Qui fut exactement Hugues de Montlhéry ?

Les difficultés à résoudre cette énigme reposent sur la parcimonie des renseignements pour la seconde moitié du XIIe siècle et les flous de la chronologie, bien que l'ouvrage qui fait autorité en la matière, le Chronicon cluniacense reste muet. Nous défendons dans cette chronique une thèse qui s'appuie sur les écrits du début du XIXe siècle. À cette époque, les historiens nomment le onzième abbé par Hugues de Montlhéry qui deviendra plus tard Hugues de Frazans ( de Trasan, de Fraisans, ou de Frasans).

 

 

Les abbés de Cluny

Après plus de deux siècles et demi d'extension rapide, l'abbaye de Cluny «  Cœnobio Cluniaco  » avait atteint le but suprême de sa mission et était devenu, suivant l'expression du pape Urbain II, «  la lumière du monde  ». Les Clunisiens avaient même reçu le droit de battre monnaie. Cette faveur et les privilèges associés avaient été confirmés par les souverains pontifes et les rois de France qui s'interdisaient d'émettre leur propre monnaie dans un rayon trop rapproché du monastère. Au terme de l'abbatiat de Pierre-le-Vénérable, au milieu du XIIe siècle, commença le déclin. Pendant quelques années au moins, le concile de Maçon réussit à contenir les tensions dans le sud de la Bourgogne. Pierre le Vénérable meurt en décembre 1156 «  en ayant pu éviter le conflit armé mais la succession difficile à la tête de l'abbaye de Cluny et le schisme pontifical de Victor IV à partir de 1159 causent de nouveaux troubles auxquels les clunisiens et tous les potentats de la région sont mêlés  » nous dit Didier Méhu (1).

Laissons l'historien nous narrer les années immédiatement postérieures à la mort de Pierre le Vénérable (le jour de Noël 1156, exactement) qui sont parmi les plus troublées de l'histoire clunisienne. «  En effet, après la mort de Pierre-le-Vénérable, les passions jusque-là comprimées par sa modération et sa fermeté firent explosion. La communauté se divisa en deux partis. L'un était conservateur, l'autre réclama pour supérieur, non plus un gardien vigilant de l'antique observance, mais un homme animé d'idées nouvelles, disposé à admettre une vie plus large, telle que la demandaient la richesse et la puissance de l'ordre. Ce parti réussit, dans une élection orageuse, à faire nommer, le 14 avril 1157, après quatre mois de discussions, un candidat demi-religieux, demi-laïque, Robert-le-Gros. Le nouvel abbé est apparenté par son père à la puissante famille seigneuriale des sires d'Uxelles et de Brandon et par sa mère aux comtes de Flandres. Oblat à Cluny dans les années 1120, il devient prieur de Saint-Pierre-et-Paul d'Abbeville vers 1145. Le pape Adrien IV réprouva cette élection lorsque Robert se présenta devant lui avec ses partisans, et la mort qui le surprit le 12 novembre 1157 à son retour de Rome enleva peut-être à l'abbaye l'occasion d'une guerre intestine  ».
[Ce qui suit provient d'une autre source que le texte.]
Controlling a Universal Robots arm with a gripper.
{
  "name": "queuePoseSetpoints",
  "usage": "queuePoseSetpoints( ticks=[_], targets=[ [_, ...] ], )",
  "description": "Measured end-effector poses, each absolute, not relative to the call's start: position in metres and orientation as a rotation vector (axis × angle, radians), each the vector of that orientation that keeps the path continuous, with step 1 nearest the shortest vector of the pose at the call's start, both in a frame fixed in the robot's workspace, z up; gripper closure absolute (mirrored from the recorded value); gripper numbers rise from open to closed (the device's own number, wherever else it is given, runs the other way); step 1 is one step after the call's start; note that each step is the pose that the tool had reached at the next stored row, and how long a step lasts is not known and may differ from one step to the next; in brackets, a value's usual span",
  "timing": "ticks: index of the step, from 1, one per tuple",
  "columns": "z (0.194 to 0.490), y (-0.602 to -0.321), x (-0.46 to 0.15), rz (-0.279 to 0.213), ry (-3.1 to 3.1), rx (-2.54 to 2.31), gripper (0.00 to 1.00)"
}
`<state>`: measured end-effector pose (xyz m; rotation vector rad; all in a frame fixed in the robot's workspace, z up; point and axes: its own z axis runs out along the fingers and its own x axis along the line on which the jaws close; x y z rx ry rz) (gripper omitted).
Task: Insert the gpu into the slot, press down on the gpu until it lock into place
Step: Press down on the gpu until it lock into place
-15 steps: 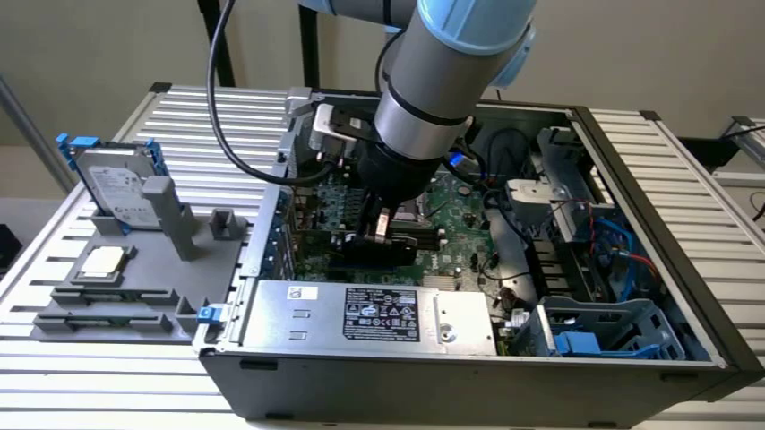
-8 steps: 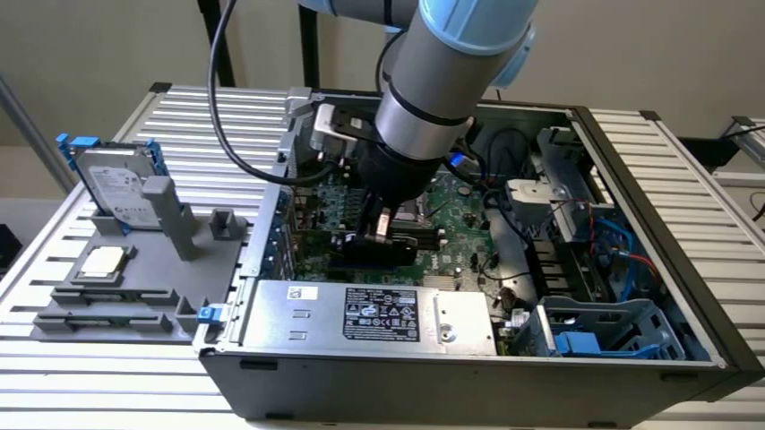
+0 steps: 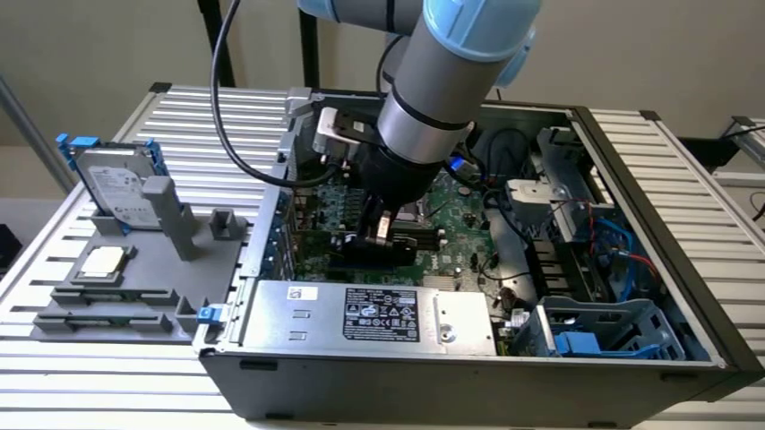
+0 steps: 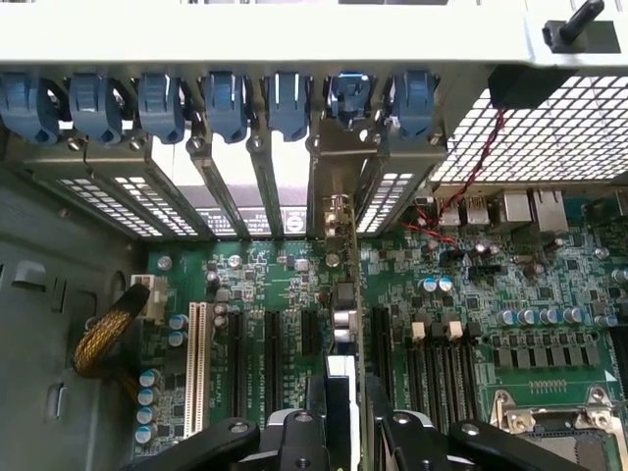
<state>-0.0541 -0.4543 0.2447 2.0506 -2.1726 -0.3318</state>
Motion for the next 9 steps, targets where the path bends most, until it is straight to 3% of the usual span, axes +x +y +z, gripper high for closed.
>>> queuePoseSetpoints(
  ticks=[9],
  targets=[
    [0.2425, -0.4547, -0.0542, -0.345, -2.168, 2.046, 0.74]
  ],
)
L'un de ses plus farouches opposants de l'abbé défunt, le prieur claustral Hugues de Montlhéry (de Frazans), est élu dans l'hiver 1157-1158 par les «  anciens  » sous le nom d'Hugues III. Les deux premières années de son abbatial semblent se dérouler sans dommage particulier mais la double élection pontificale en septembre 1159 change la situation.

 

 

La thèse de Denyse Riche

Le Chronicon cluniacense omet Robert le Gros désigné au cours d'une élection tumultueuse comme successeur immédiat de Pierre-le-Vénérable et présente Hugues de Frazans, mais ne le fait débuter qu'en 1158. Pour Denyse Riche (2), «   l'abbé Hugues III de Frazans (1157-1161) est parfois appelé Hugues de Montlhéry  », originaire de Bourgogne est un représentant de «  la moyenne noblesse  ». Ainsi Hugues de Montlhéry est le même personnage que certains auteurs nomment Hugues de Frazans.
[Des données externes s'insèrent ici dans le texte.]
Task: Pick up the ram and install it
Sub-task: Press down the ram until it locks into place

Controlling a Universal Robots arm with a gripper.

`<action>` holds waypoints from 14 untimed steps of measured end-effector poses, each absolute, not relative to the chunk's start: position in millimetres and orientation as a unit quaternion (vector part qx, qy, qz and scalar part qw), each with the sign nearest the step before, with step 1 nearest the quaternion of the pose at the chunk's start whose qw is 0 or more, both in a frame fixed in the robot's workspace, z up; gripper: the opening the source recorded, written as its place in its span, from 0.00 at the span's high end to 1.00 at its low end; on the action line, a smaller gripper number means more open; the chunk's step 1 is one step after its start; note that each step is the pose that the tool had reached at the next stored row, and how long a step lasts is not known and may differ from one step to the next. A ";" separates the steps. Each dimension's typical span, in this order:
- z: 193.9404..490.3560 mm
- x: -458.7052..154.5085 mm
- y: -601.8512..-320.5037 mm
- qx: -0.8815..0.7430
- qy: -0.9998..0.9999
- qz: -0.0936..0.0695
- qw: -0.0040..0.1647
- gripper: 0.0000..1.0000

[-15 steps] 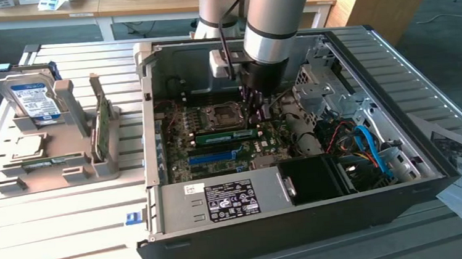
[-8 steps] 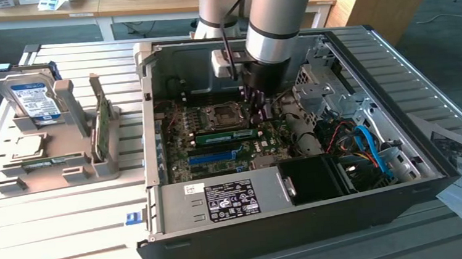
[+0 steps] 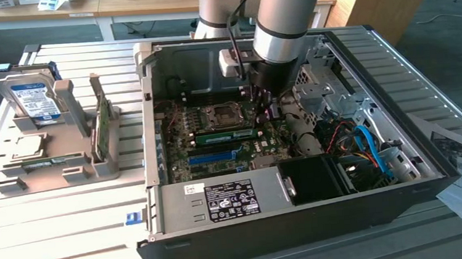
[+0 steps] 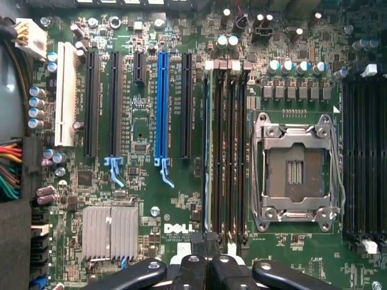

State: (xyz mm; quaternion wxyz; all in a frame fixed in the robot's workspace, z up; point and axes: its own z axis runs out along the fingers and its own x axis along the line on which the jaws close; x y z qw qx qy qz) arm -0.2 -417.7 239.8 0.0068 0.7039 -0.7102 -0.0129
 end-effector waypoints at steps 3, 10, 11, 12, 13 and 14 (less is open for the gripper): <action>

Dans sa thèse de doctorat, l'historienne Denyse Riche mentionne que les trois successeurs de Pierre-le-Vénérable ont été déposés. La sanction qui frappe Robert le Gros procède du refus d'Adrien IV d'entériner l'élection. La déposition d'Hugues III de Frazans, le 7 avril 1161 découle de son refus à reconnaître le pape Alexandre III en s'engageant dans le schisme. Le Chronicon cluniacense se fait l'écho de la version officielle de l'histoire clunisienne, trois siècles après les événements l'embarras est évident. La notice du Chronicon ne mentionne pas la déposition d'Hugues de Frazans, on parle d'abdication, alors que les moines forcèrent le départ de cet abbé qui est présenté comme le successeur «  immédiat  » de Pierre-le-Vénérable.

La version du Chronicon révèle le regard que les Clunisiens portaient sur le passé de leur abbaye. «  Particulièrement éclairante de ce point de vue est la notice consacrée à Hugues III de Frazans. Rien n'est dit de l'élection tumultueuse de Robert le gros en 1157, ni du refus d'Adrien IV de le reconnaître, ni de sa déposition ; après une désignation difficile en 1158, date qui peut être à la rigueur celle de sa consécration, mais non celle de son élection, Hugues III gouverna, nous dit-on, trois ou cinq ans, incertitude qui est mise sur le compte de sources divergentes  ».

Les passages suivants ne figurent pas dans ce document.